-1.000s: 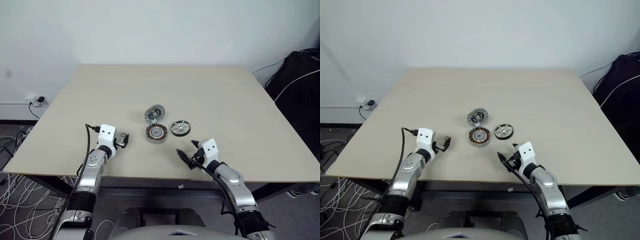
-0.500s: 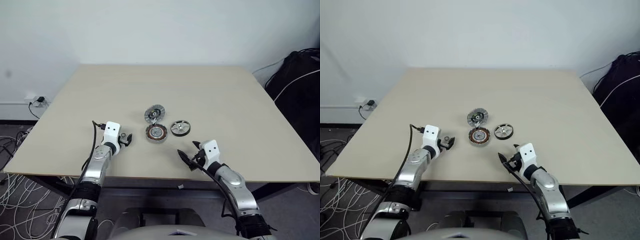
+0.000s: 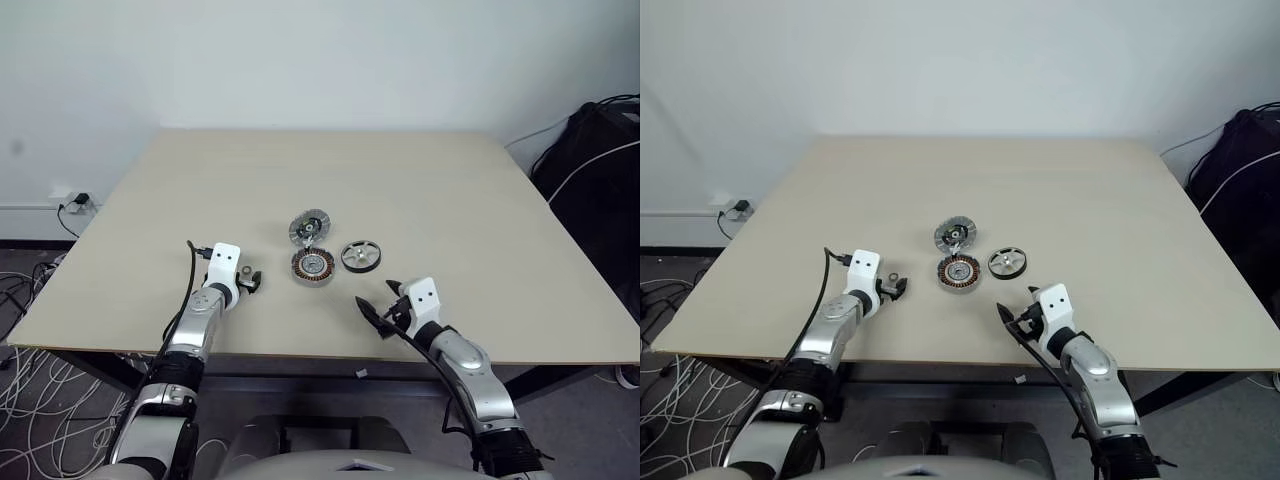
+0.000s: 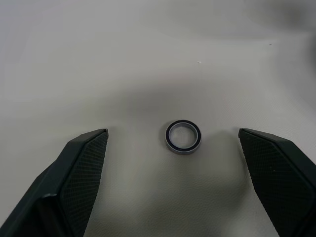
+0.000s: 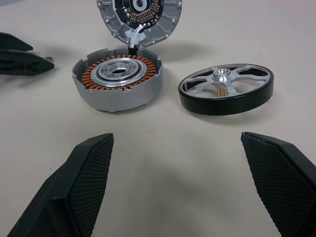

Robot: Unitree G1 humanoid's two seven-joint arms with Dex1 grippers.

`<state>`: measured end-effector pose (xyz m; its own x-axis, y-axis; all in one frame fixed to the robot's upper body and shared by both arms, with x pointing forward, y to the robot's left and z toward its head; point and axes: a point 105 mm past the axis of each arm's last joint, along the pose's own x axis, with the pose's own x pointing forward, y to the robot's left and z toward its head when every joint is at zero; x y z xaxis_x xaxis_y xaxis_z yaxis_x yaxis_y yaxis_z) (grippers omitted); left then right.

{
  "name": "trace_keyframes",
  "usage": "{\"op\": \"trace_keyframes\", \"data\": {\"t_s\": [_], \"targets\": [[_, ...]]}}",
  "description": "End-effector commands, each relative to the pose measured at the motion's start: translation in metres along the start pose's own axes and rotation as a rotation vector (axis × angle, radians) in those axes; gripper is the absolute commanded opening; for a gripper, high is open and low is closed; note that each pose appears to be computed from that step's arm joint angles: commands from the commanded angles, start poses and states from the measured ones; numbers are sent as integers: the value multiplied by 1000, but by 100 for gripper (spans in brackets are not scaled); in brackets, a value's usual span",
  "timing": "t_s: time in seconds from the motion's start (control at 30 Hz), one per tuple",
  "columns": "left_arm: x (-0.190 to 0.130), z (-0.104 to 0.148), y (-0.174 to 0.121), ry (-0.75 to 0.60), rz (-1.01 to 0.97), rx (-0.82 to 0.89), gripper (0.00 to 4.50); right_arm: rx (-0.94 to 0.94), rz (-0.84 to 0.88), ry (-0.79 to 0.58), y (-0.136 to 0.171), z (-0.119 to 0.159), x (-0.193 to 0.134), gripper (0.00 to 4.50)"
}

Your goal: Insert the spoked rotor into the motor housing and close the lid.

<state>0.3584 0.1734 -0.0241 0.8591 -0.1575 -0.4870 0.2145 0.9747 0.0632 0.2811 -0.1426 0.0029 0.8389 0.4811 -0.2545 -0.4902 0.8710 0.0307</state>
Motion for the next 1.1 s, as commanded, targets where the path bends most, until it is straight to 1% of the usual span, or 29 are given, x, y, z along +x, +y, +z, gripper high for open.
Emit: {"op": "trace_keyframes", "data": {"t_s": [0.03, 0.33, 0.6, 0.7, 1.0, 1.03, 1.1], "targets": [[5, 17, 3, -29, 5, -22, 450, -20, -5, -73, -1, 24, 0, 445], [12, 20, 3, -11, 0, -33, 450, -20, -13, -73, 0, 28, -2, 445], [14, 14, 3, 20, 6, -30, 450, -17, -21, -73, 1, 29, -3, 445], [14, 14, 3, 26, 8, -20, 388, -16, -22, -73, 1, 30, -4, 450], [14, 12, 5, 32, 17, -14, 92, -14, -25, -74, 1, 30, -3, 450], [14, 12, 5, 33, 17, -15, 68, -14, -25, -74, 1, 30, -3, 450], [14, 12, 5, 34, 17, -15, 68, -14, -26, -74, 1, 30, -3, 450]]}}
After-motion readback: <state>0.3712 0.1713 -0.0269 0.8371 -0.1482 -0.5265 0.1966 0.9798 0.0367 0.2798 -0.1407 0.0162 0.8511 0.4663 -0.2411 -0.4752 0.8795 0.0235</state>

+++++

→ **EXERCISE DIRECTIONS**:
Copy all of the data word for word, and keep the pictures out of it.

→ **SOLUTION TO THIS PROBLEM**:
-1.000s: 
-0.500s: 
+0.000s: 
+0.000s: 
+0.000s: 

Robot: Unitree G1 humanoid's two seven-joint arms with Dex1 grippers.

`<state>`: measured end-effector pose (xyz m; its own x-axis, y-axis; all in one frame fixed to the robot's upper body and shared by both arms, with x pointing forward, y to the robot's left and z toward its head; point and axes: a point 105 mm past the axis of each arm's last joint, along the pose's own x axis, with the pose's own x pointing forward, y to the robot's left and z toward its head when every joint is at zero; x y z xaxis_x xaxis_y xaxis_z yaxis_x yaxis_y yaxis_z) (grippers omitted); left then right.

{
  "name": "trace_keyframes",
  "usage": "{\"op\": \"trace_keyframes\", \"data\": {\"t_s\": [_], \"targets\": [[_, ...]]}}",
  "description": "End-effector commands, each relative to the pose measured at the motion's start: translation in metres along the start pose's own axes and rotation as a rotation vector (axis × angle, radians) in those axes; gripper is the absolute commanded opening; for a gripper, high is open and low is closed; note that each pose appears to be computed from that step's arm joint angles: commands from the commanded angles, start poses and states from the measured ones; numbers are sent as integers: the value multiplied by 1000, but by 100 for gripper (spans in brackets are not scaled); in brackets, a value's usual span",
  "timing": "t_s: time in seconds from the motion's start (control at 30 Hz), one per tuple",
  "columns": "left_arm: x (-0.190 to 0.130), z (-0.104 to 0.148), y (-0.174 to 0.121), ry (-0.75 to 0.60), rz (-1.01 to 0.97), rx (-0.82 to 0.89), gripper (0.00 to 4.50); right_arm: rx (-0.94 to 0.94), rz (-0.84 to 0.88), ry (-0.79 to 0.58), y (-0.136 to 0.171), z (-0.119 to 0.159), x (-0.193 to 0.134), gripper (0.00 to 4.50)"
}

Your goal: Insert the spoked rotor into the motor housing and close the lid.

<state>0.3584 0.1734 -0.0241 0.8591 -0.1575 -0.4870 0.2145 0.9747 0.0632 0.2811 -0.1426 0.0029 0.8389 0.4811 -0.2545 -0.4902 0.8710 0.0307</state>
Motion for the next 1.1 s, as commanded, targets where the path bends most, until it is straight to 1% of the usual span, or 29 are given, x, y, z along +x, +y, +z, gripper high for open.
Emit: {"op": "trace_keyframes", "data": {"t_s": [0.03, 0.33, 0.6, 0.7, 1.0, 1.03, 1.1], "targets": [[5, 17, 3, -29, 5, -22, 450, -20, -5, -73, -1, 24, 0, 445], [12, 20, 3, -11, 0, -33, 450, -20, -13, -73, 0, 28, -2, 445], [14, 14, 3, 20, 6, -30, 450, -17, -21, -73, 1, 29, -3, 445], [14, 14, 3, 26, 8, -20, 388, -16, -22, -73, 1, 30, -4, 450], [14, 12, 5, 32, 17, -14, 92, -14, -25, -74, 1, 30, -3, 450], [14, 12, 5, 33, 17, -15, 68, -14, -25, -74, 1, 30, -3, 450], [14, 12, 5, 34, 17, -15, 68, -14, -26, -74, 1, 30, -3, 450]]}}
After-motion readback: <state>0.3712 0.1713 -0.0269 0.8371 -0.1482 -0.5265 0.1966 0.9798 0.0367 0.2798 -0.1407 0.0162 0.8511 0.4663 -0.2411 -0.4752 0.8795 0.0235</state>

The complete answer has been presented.